Sir Gowther Literary Elements

Sir Gowther Literary Elements

Genre

Middle English romantic text / poem

Setting and Context

The story is set in the Roman Christian Empire as Germany is defending herself from Arab invaders.

Narrator and Point of View

The narrator is a third-person speaker and tells the story both from the point of view of an onlooker and also later from Sir Gower's perspective.

Tone and Mood

At the start, the tone is murderous and threatening, with a mood of shame that is overwhelming. After absolution, the tone is one of penitence, and the mood is optimistic and hopeful.

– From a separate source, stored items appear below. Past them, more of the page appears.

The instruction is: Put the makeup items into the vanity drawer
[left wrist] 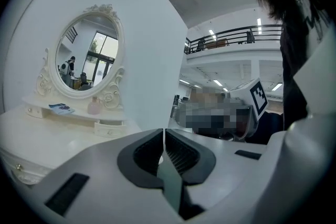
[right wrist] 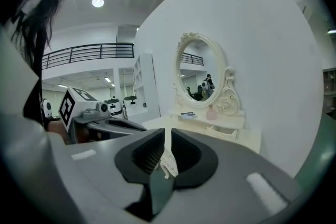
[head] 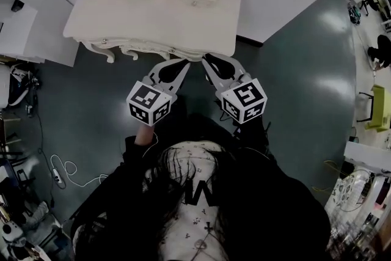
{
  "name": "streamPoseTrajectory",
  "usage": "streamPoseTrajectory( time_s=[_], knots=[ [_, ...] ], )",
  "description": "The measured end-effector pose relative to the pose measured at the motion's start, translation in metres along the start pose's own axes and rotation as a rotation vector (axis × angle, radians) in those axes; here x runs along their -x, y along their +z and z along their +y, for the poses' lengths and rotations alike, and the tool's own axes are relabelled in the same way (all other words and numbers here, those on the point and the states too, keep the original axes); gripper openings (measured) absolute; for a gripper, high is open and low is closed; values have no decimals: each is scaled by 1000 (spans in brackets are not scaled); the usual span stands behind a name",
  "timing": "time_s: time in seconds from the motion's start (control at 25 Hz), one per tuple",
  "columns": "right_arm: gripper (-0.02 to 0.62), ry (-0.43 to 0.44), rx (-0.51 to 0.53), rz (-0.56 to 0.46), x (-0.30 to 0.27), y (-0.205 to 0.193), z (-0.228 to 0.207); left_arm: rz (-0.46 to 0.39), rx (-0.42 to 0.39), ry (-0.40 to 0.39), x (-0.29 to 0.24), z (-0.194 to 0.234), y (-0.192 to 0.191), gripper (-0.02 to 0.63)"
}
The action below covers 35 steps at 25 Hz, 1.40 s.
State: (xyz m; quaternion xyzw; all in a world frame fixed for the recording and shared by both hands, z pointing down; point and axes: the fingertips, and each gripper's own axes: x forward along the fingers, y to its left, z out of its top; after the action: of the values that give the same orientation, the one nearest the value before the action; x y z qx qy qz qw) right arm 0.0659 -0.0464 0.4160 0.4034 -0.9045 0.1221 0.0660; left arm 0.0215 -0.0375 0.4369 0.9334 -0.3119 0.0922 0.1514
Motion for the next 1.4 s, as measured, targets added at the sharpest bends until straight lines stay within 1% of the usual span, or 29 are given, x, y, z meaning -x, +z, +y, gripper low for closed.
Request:
streamPoseTrajectory(
  time_s=[0.24, 0.4, 0.68, 0.76, 0.96, 1.4],
  knots=[
    [49, 16, 15, -2, 36, -15, 12, -1, -5, 25, 7, -39, -13, 0],
    [49, 32, 23, -12, 46, -17, 20, 0, -11, 43, 16, -54, -18, 0],
    [48, 65, 45, -4, 51, -24, 40, -4, -8, 83, 33, -60, -25, 0],
    [17, 65, 65, 6, 53, -27, 44, -1, -5, 87, 36, -62, -28, 0],
    [17, 55, 118, 24, 57, -32, 48, -1, -7, 81, 37, -68, -31, 0],
    [15, 41, 141, 26, 63, -32, 45, -16, -21, 64, 33, -74, -26, 0]
  ],
)
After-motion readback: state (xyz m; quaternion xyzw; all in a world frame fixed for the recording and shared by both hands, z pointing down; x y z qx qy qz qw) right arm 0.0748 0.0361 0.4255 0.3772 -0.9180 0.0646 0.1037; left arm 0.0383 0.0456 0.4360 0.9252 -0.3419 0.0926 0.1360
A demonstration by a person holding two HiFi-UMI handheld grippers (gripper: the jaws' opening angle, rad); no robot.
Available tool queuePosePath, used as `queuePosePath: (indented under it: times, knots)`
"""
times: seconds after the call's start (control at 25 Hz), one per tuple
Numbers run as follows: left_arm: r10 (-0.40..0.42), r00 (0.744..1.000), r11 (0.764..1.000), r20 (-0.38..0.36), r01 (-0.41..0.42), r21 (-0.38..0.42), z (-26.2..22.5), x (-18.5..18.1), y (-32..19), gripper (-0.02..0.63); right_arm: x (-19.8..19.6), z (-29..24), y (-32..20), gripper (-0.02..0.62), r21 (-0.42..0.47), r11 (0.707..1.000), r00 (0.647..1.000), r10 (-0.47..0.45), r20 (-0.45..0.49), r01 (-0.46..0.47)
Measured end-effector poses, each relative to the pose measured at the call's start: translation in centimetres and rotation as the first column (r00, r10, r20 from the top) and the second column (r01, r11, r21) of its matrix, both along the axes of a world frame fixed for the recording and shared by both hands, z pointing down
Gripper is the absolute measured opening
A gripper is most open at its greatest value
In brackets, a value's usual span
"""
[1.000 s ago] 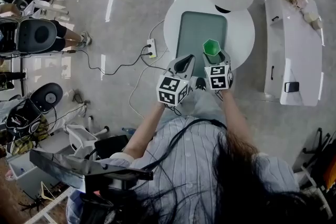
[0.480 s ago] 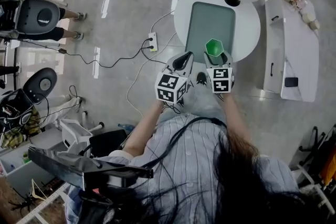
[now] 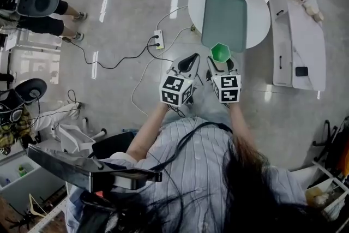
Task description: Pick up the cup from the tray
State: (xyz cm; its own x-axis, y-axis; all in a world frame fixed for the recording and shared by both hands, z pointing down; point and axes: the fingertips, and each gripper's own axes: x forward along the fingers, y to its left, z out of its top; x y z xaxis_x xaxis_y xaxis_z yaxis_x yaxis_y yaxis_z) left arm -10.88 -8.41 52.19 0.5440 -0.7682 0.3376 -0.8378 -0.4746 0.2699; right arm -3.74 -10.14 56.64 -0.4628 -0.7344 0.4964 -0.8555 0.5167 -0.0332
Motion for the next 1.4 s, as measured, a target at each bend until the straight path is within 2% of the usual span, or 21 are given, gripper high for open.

Protagonist and Antagonist

Sir Gower is both protagonist and antagonist in the story.

Major Conflict

The major conflict is between the army of the Emperor of Germany and the invading hordes of the Sultan.

Climax

The Emperor's daughter awakens miraculously as her funeral is about to start. She brings a message from God that tells of Sir Gowther's forgiveness and she and the brave knight are able to get married.

Foreshadowing

The fact that Sir Gowther is sired by a mystical figure foreshadows his dark and murderous nature and the fact that he is to be used as a tool of wizardry.

Understatement

No examples. In fact, the violence and murder described in the text is more hyperbolic than understated.

Allusions

The text alludes to the threat perceived at the time from the Ottoman Empire and the Arab invaders.

Imagery

The imagery is actually very violent and bloodthirsty as Sir Gowther commits brutal crimes that we are able to both visualize and imagine using our senses of hearing and smell. The burning of the convent with nuns still inside is a prime example of this sensory overload.

Paradox

The Duchess of Austria believes that finding out the identity of his birth father will make Gowther even more murderous and brutal. However, it has the opposite effect and inspires him to ask for absolution and to become a more godly man.

Parallelism

There is a parallel between the muteness of the Emperor's daughter and that of Gowther.

Metonymy and Synecdoche

The "hordes" is the term used to describe the Sultan's army.